For some, the solar phenomenon was marked by a personal milestone, with hundreds of Americans joining one of several mass wedding events dotted across the path of totality.
In Russellville, Arkansas, 300 couples from across the country signed up, saying 'I do' just before the sky went black. As the sky brightened, the group cut wedding cakes and danced - all part of the aptly named Total Eclipse of the Heart festival.
Following the Moon one state over, in Ellsinore, Missouri, was amateur astronomer Darcy Howard, who had driven from her home in central Arkansas to be sure bad weather didn't block her view.
She had seen many eclipses before today, two totals, one annular and two partials. "Each one has its own fingerprint," she said.
Totality today, at around 13:56 local time (18:56 GMT) brought an "eerie twilight", Ms Howard said, with dusky colours dotted all along the horizon. The corona was nearly as bright as a full moon. "The sense of other-worldliness was all around," she said.
The 70-year-old has loved the cosmos since her childhood, since her father showed her the Big Dipper, the North Star and the Milky Way, and bought her her first telescope.
"I was hooked," she said. "I can look through a telescope and see Jupiter… I can see Saturn. And when I see that in space, I know all is right with the world."
By 15:13 local time (20:13 GMT), the total eclipse had plunged the midwestern state of Ohio into darkness.
In Cleveland, where eclipse-watchers were graced by clear skies, the Sun's corona was clearly visible, a brilliant halo framing the moon.
The stars came out in the middle of the day, a sight met with cheers and fireworks, a mid-April New Years Eve.
Many big American cities were not lucky enough to be on the path of totality - but the spectacles were still awe-inspiring. In New York, hundreds of people crowded onto the viewing platform of the Edge skyscraper in Manhattan to see what they could see.
They did not leave disappointed as the sun shrank to a crescent-like sliver of light that cast an unearthly pale gloom over the city.
Tourists had crowded along both sides of the border at Niagara Falls, where the eclipse path crossed from the US into Canada.
Here, the weather offered a formidable challenge, with thick grey clouds mostly obscuring the sky from view.
But just in time for totality - to the audible delight of the crowd - the clouds parted to reveal the black-hole Sun.

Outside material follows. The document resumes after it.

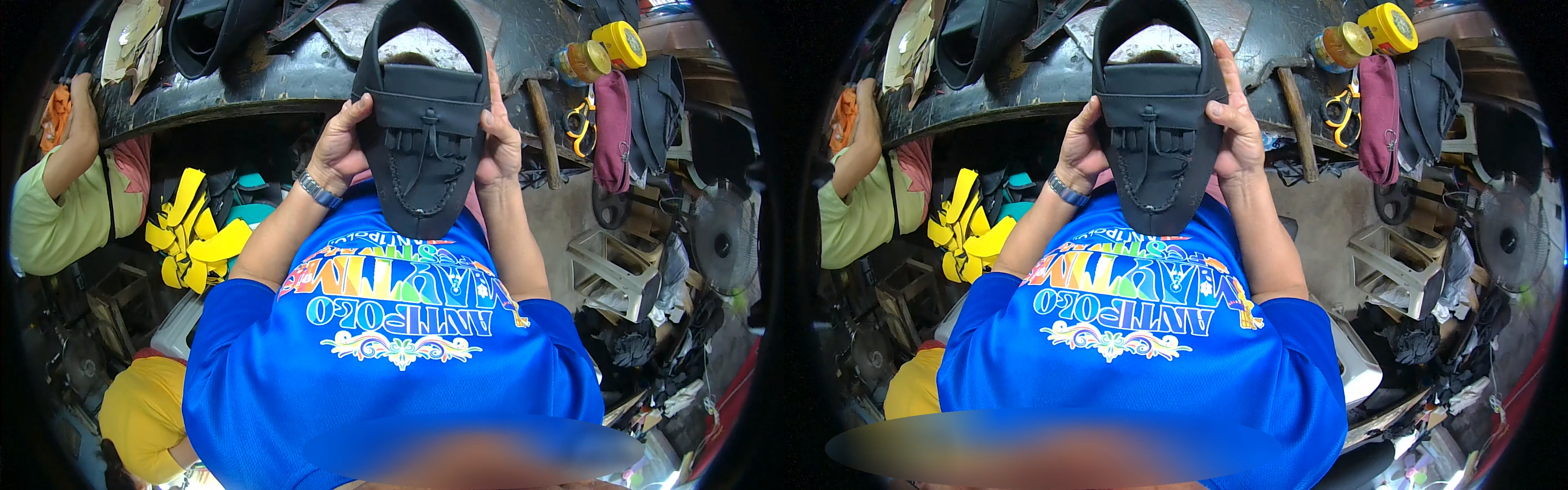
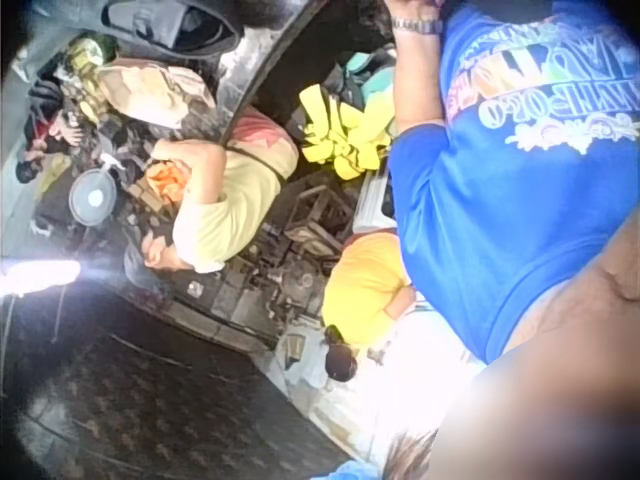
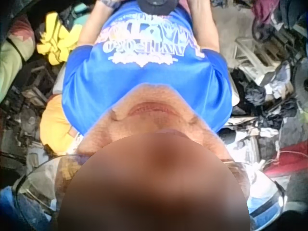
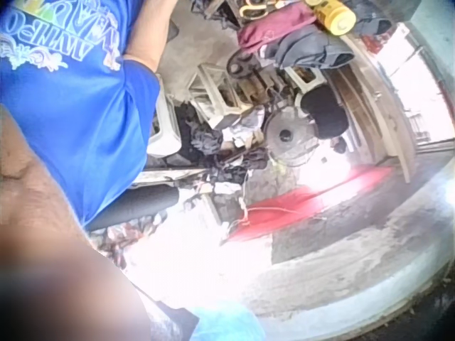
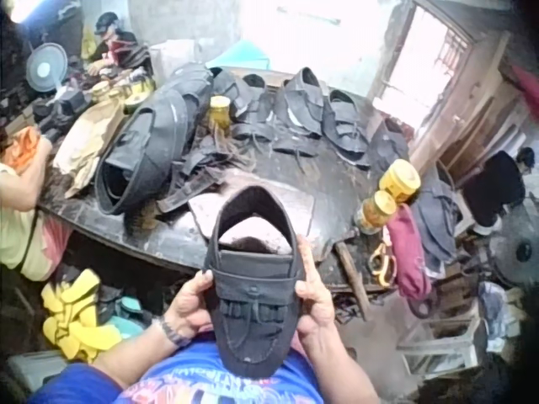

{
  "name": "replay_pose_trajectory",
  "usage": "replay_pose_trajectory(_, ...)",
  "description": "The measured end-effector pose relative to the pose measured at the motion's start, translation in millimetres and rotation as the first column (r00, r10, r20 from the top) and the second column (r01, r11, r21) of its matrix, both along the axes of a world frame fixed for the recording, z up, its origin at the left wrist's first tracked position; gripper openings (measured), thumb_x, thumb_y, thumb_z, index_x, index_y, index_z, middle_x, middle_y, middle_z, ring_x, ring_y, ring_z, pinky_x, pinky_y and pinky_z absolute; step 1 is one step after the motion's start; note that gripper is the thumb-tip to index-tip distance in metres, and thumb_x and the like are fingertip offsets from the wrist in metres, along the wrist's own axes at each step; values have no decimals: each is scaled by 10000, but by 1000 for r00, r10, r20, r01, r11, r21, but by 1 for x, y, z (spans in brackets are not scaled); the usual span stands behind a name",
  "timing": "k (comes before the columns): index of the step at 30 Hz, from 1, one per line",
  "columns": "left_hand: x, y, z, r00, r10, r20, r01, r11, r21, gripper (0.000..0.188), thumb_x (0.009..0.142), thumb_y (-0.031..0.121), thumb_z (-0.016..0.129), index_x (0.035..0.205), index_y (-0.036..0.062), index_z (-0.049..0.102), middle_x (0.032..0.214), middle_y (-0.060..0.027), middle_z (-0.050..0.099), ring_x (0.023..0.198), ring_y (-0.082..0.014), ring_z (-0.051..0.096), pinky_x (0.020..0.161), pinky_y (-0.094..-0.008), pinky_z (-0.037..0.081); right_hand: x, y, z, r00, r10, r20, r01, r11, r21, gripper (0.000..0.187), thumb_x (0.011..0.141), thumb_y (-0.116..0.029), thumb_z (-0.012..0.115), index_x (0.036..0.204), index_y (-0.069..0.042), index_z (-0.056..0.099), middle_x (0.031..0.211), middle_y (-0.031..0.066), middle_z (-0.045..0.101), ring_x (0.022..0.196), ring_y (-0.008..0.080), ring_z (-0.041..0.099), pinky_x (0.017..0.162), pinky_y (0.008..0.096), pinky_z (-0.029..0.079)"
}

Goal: The person repeatedly picks up black slip-on shoes from a workbench, turns them over, and inspects the uppers, soles, and interiors. The person handles multiple shoes one at a time, placing each back on the bench after inspection.

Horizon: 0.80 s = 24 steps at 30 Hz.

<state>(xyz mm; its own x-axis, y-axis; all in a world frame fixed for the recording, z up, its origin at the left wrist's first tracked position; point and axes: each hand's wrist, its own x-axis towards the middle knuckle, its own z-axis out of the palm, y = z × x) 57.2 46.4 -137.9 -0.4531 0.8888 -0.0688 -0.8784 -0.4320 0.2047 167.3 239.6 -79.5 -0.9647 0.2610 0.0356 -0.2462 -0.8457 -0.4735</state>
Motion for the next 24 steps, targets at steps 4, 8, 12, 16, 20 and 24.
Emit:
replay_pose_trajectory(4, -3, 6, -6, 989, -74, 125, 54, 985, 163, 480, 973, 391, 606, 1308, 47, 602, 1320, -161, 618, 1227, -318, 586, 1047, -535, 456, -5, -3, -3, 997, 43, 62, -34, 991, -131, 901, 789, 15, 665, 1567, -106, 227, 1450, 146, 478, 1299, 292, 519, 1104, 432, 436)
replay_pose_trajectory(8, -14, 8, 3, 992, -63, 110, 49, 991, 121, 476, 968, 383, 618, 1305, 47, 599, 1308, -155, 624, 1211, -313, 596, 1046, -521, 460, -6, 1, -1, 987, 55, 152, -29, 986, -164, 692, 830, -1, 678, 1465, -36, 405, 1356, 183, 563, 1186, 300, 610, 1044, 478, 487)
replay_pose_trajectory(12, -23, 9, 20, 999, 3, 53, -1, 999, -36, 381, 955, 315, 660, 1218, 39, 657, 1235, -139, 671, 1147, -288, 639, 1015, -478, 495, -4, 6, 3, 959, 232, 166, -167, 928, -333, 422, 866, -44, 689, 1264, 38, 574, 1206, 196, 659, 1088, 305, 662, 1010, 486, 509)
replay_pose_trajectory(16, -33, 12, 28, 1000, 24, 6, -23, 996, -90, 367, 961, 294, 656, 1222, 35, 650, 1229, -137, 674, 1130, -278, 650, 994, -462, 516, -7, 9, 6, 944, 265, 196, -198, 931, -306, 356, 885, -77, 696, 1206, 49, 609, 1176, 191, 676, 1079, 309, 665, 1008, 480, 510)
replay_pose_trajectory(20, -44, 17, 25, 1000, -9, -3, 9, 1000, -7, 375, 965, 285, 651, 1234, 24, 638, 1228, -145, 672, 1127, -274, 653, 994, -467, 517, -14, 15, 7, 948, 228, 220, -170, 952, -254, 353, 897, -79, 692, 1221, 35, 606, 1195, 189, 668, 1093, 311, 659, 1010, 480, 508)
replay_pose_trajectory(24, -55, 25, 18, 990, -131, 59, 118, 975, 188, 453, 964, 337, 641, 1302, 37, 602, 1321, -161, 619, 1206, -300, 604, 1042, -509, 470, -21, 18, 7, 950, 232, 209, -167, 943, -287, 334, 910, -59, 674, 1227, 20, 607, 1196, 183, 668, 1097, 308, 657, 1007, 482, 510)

Nearby, on a Niagara City Cruise, 309 people celebrated by record-breaking - dressing up as the Sun to break the Guinness World Record for 'Largest gathering of people dressed as the Sun'.
The relentless motion of the heavenly bodies meant that the phenomenon did not last long, and it was Montreal that next got its chance to be plunged into temporary night.

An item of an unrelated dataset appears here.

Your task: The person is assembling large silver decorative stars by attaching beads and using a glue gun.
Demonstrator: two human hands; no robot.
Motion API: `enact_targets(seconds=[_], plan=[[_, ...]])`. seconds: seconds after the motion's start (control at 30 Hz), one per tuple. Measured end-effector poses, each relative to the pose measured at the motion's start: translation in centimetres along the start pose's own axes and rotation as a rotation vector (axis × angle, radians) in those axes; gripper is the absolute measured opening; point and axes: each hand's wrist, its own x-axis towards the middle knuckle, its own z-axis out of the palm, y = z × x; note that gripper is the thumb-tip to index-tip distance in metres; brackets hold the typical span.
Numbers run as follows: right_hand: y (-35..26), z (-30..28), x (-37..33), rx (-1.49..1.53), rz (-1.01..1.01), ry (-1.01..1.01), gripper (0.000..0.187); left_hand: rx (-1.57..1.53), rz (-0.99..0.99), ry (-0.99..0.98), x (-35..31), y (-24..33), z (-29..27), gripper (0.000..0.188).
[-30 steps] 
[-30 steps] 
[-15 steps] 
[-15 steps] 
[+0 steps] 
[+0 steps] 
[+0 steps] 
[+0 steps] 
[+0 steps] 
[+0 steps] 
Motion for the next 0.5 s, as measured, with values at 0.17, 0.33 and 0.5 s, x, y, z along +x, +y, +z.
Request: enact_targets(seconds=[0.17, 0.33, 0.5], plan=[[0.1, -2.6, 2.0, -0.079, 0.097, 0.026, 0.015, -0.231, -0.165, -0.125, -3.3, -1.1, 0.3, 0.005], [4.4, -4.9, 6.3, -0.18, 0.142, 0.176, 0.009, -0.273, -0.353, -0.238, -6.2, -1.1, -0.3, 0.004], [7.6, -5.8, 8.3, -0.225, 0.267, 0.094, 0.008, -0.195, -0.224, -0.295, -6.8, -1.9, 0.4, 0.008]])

In Montreal, 20,000 people crowded onto a field on McGill University's campus for an event held by the school's Trottier Space Institute.
"We had been expecting 8,000," programme administrator Caroina Cruz-Vinaccia said after. The weather was perfect, clear and bright skies. At the moment of totality, the crowd erupted at once, she said.
"I still can't quite find the words for how cool this was," she said. "We're still coming down."
Crowds were smaller on Newfoundland's Fogo Island, on Canada's east coast - one of the last places the totality could be viewed.
Bethany Downery, a Newfoundland native who works for the European Space Agency, tuned into the spectacular view from the Fogo Island Inn, nestled right against the Atlantic Ocean.
The skies were overcast, she said, but the clouds moved miraculously in time to catch near totality.
And with that, a day of collective wonder and celebration reached its conclusion. But it had left a permanent mark on many of those who had witnessed it.
In Dallas, a few thousand miles back along the path, Ady Walton-King was making plans.
Texas will not be in the path of totality again for another 300 years, so she'll have to travel for the next one in North America, in 2044.
And by that time, she'll even more an expert on total eclipses. "I want to be a scientist by the time that happens," she said.